Crossing Europe fokussiert nicht nur auf europäische Filme, sondern zeigt dabei auch vielfach Filme, die die aktuelle Situation in den Entstehungsländern oder bestimmten Regionen erkunden und kritisch beleuchten. Der Türke Ali Vatansever erzählt in „Saf“ im Kern die Geschichte eines jungen Paares in Istanbul, damit verknüpft ist aber unweigerlich ein Blick auf den Wandel der Metropole am Bosporus und die gesellschaftlichen Bruchlinien, die sich damit verschärfen.
Dem Altstadtviertel, in dem Kamil mit seiner Frau lebt, stehen die allerorten wuchernden Bauprojekte gegenüber. Weil Kamil diese ablehnt, will er zunächst keinen Job bei einer Baufirma annehmen, springt dann aber doch ein, als ein syrischer Baggerfahrer sich verletzt. Weil er billig schwarz arbeitet, zieht er sich aber den Zorn seiner türkischen Kollegen auf sich, gleichzeitig kommt es aber auch zum Konflikt, mit dem Syrer, dessen Job er übernommen hat.
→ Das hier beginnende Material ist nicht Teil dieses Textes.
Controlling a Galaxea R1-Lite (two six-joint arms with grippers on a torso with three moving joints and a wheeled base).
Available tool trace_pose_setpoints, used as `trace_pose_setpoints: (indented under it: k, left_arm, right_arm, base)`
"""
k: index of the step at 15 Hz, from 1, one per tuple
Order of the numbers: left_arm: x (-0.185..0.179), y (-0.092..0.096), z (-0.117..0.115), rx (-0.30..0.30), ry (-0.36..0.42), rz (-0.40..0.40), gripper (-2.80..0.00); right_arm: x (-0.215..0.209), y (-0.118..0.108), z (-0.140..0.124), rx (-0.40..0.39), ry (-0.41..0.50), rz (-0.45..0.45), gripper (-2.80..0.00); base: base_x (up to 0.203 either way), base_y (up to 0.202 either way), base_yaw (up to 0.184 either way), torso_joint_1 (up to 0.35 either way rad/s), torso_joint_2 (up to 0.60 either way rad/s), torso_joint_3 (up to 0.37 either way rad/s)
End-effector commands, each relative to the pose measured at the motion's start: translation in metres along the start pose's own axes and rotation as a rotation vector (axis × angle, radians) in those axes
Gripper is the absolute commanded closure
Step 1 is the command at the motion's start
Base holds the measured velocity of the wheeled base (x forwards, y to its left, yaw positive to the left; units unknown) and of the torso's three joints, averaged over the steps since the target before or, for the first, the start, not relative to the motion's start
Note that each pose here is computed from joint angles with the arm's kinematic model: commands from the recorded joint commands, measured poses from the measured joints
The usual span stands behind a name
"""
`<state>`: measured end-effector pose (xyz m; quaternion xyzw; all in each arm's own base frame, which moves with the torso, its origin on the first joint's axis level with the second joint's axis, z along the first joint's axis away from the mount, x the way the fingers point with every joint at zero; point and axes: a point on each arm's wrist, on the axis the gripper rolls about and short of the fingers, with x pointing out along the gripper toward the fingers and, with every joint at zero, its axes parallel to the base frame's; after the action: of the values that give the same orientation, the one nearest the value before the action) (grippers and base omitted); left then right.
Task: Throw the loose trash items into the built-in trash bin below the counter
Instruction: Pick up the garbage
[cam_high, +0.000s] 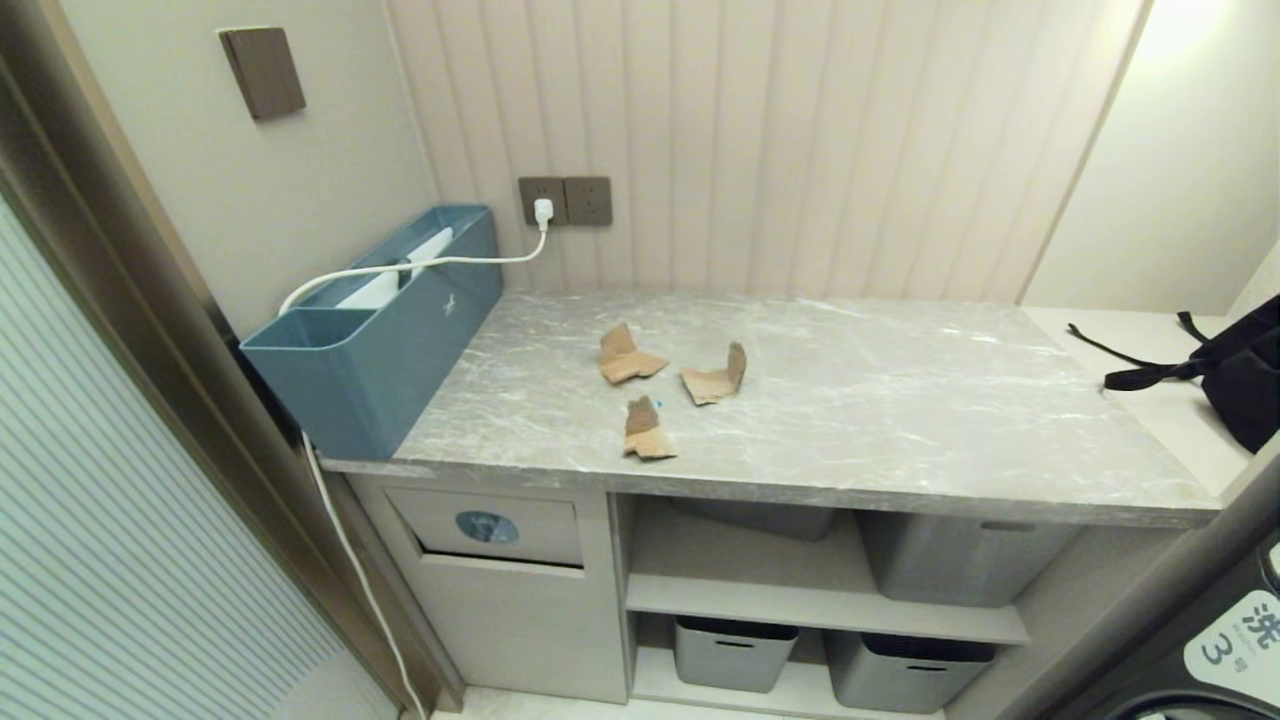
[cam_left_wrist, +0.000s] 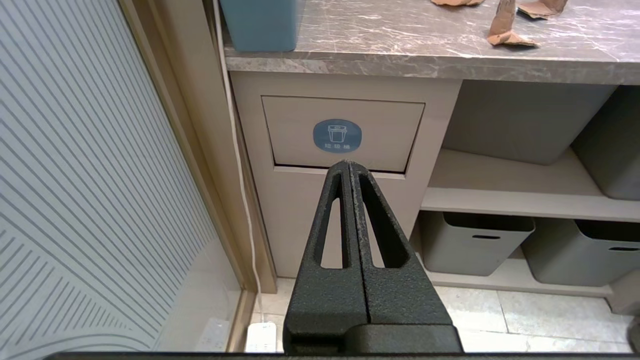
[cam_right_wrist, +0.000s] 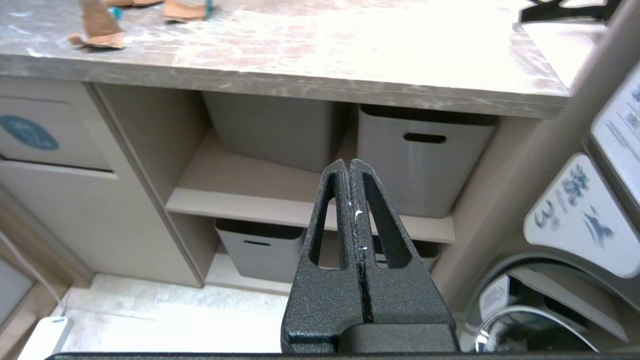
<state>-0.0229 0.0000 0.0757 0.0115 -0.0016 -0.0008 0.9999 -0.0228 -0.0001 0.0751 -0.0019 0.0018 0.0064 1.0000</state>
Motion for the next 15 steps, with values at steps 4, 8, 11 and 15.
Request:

Folgt Vatansever im ersten Teil vorwiegend den Schritten Kamils, rückt im zweiten Teil seine Frau in den Mittelpunkt, die als Reinigungsfrau in der Luxuswohnung einer reichen Dame arbeitet.
Mit Gentrifizierung Istanbuls, zunehmendem Gegensatz von Oberschicht und Unterschicht, Situation der Arbeiter und Migration packt Vatansever etwas zu viel in seinen Film. Richtige Durchschlagskraft will das ruhig erzählte Drama nicht entwickeln, wie aber aus der Geschichte des Paares heraus ganz selbstverständlich ein vielschichtiges und breites Bild des heutigen Istanbul gezeichnet wird, beeindruckt doch.
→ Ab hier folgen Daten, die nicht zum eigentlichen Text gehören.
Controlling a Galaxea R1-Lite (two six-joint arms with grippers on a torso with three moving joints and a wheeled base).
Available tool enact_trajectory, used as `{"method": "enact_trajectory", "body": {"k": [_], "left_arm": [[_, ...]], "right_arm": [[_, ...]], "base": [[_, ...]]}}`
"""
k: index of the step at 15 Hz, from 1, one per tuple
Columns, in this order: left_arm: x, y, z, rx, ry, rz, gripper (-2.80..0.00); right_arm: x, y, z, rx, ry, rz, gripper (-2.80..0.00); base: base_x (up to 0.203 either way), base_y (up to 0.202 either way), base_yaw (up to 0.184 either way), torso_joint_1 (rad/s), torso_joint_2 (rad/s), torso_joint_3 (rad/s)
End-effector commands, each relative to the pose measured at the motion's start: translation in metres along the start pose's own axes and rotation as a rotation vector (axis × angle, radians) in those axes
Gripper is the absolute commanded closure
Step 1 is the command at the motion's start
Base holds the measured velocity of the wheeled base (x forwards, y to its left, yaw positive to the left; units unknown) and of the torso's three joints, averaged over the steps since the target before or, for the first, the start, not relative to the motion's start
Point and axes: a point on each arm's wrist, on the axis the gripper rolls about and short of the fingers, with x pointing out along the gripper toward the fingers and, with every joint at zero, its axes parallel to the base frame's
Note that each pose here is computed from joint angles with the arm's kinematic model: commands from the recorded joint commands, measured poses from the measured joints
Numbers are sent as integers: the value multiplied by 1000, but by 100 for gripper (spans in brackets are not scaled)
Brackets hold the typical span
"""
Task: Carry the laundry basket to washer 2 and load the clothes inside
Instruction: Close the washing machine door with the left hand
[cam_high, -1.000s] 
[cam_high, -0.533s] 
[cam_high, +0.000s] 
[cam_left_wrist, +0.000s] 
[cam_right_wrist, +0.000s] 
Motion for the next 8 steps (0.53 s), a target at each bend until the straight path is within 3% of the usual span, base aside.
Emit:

Bruchlinien in einem Fischerdorf in Cornwall deckt dagegen Mark Jenkins in Bait“ auf. Dem alteingesessenen Fischer Martin, der von der Fischerei kaum mehr leben kann, steht hier eine Touristenfamilie aus der Stadt gegenüber, die ein Ferienhaus am Hafen gekauft hat. Während Martins Bruder Steven mit den Touristen ein Geschäft macht, indem er Küstenrundfahrten mit seinem Boot anbietet, legt es Martin auf eine Konfrontation an.
Das klingt nach einer geradlinig erzählten Geschichte, doch Jenkins beschreitet formal ganz eigene Wege. Wie Martin für das alte Fischergewerbe eintritt, erinnert auch Jenkins an längst vergangene Zeiten des Kinos. In Schwarzweiß und auf 16mm Film drehte er „Bait“ und entwickelte das Material händisch, sodass sich auch zahlreiche Filmfehler und Kratzer finden.
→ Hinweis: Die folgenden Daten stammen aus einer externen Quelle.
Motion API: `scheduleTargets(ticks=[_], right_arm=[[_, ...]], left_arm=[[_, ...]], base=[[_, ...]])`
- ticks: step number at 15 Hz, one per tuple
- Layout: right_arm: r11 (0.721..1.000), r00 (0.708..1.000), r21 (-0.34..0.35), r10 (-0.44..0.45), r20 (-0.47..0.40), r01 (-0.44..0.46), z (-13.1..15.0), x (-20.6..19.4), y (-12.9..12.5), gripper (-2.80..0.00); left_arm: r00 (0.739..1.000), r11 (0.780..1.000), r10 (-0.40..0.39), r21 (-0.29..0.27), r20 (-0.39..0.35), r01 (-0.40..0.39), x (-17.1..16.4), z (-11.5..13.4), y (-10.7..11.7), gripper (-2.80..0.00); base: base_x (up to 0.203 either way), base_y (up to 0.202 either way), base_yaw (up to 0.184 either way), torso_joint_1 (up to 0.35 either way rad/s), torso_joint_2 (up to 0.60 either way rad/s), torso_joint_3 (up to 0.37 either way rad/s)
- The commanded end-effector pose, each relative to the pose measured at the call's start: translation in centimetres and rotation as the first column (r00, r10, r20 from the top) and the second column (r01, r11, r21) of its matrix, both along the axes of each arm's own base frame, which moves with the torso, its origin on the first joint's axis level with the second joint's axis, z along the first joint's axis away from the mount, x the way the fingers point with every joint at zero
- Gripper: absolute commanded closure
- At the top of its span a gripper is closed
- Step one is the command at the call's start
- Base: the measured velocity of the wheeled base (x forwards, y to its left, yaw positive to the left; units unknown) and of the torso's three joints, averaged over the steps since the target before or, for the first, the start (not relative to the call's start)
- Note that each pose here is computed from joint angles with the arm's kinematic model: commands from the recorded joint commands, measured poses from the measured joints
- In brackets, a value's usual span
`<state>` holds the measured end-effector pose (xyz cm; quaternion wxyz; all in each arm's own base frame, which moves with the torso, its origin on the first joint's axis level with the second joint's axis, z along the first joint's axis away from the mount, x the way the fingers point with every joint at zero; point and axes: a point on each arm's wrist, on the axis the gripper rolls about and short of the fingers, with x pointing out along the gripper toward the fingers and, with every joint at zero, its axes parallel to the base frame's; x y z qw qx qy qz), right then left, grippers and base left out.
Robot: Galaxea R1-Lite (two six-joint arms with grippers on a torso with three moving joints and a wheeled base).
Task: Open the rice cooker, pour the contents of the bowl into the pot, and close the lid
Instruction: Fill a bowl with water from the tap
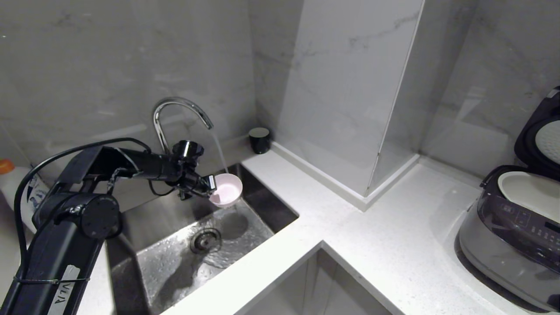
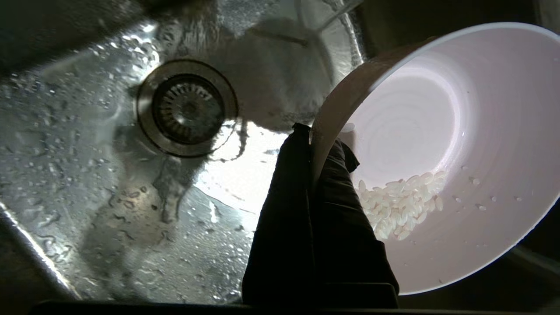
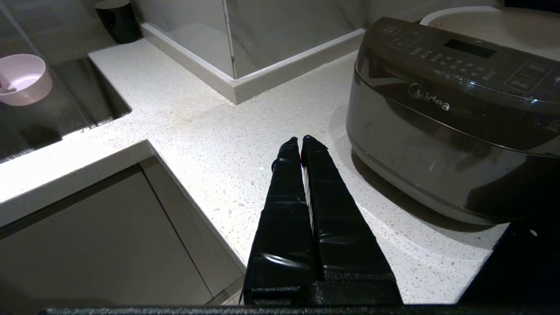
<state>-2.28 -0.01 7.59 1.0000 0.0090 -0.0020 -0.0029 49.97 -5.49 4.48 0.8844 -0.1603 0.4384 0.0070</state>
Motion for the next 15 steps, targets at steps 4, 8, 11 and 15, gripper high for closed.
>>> scheduleTargets(ticks=[4,8,11,15], right_arm=[[1.000,1.000,0.000,0.000,0.001,0.000,0.0,0.0,0.0,0.00],[1.000,1.000,0.000,0.000,0.001,0.000,0.0,0.0,0.0,0.00],[1.000,1.000,0.000,0.000,0.001,0.000,0.0,0.0,0.0,0.00],[1.000,1.000,0.000,0.000,0.001,0.000,0.0,0.0,0.0,0.00]], left_arm=[[1.000,1.000,0.013,-0.006,0.009,-0.013,-0.2,0.9,0.4,0.00],[0.998,1.000,-0.005,0.006,-0.056,0.005,-1.1,1.0,-0.1,0.00],[0.998,1.000,-0.020,0.006,-0.052,0.020,-1.2,1.3,-0.7,0.00],[0.998,0.999,-0.044,0.011,-0.054,0.045,-1.5,1.4,-2.1,0.00]], base=[[0.000,0.000,0.000,0.000,0.00,0.000],[0.000,0.000,0.000,0.000,0.00,0.000],[0.000,0.000,0.000,0.000,0.00,0.000],[0.017,0.000,0.001,-0.001,0.00,0.001]])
Auch erzählt Jenkins nicht linear, sondern arbeitet mit Wiederholungen und Rückblenden, bricht Szenen auch abrupt ab, lässt Gegensätze wie die Handgriffe beim Herrichten der Netze und das Füllen des Kühlschranks durch die Touristin aufeinanderprallen oder akzentuiert immer wieder Momente durch Detailaufnahmen der Augenpartien oder eine überzogene Tonspur.
Zweifellos virtuos spielt Jenkins mit dem Filmmaterial und zelebriert seine Kunstfertigkeit, der sozialrealistische Aspekt scheint aber doch unter dieser Artistik, deren Zurschaustellung auch prätentiös wirkt, zu leiden.
Auf einen genauen Blick für Situationen und Details sowie eine starke Eva Löbau in der Hauptrolle setzt dagegen Lucia Chiarla in ihrem Spielfilmdebüt „Reise nach Jerusalem“. Wie in dem titelgebendem Kinderspiel sitzt die 39-jährige Texterin und Online-Redakteurin Alice gleichsam zwischen allen Stühlen. Immer betont sie zwar, dass sie als Freelancerin für zahlreiche Kunden arbeite und es ihr gut gehe, in Wahrheit ist sie aber arbeitslos.
Chiarla fokussiert ganz auf ihre Protagonistin und zeichnet treffend die sich verschärfende finanzielle Lage, den Versuch die Fassade aufrecht zu erhalten und die zunehmende Verzweiflung nach. Karikaturistische Überzeichnungen fehlen hier bei der Schilderung von Bewerbungskursen des Arbeitsamts oder kleinen Jobs für Marktforschungsinstitute nicht, aber es sind solche komödiantischen Momente, die diese bittere Komödie eines schleichenden Niedergangs und damit verbundener sozialer Isolation erträglich machen.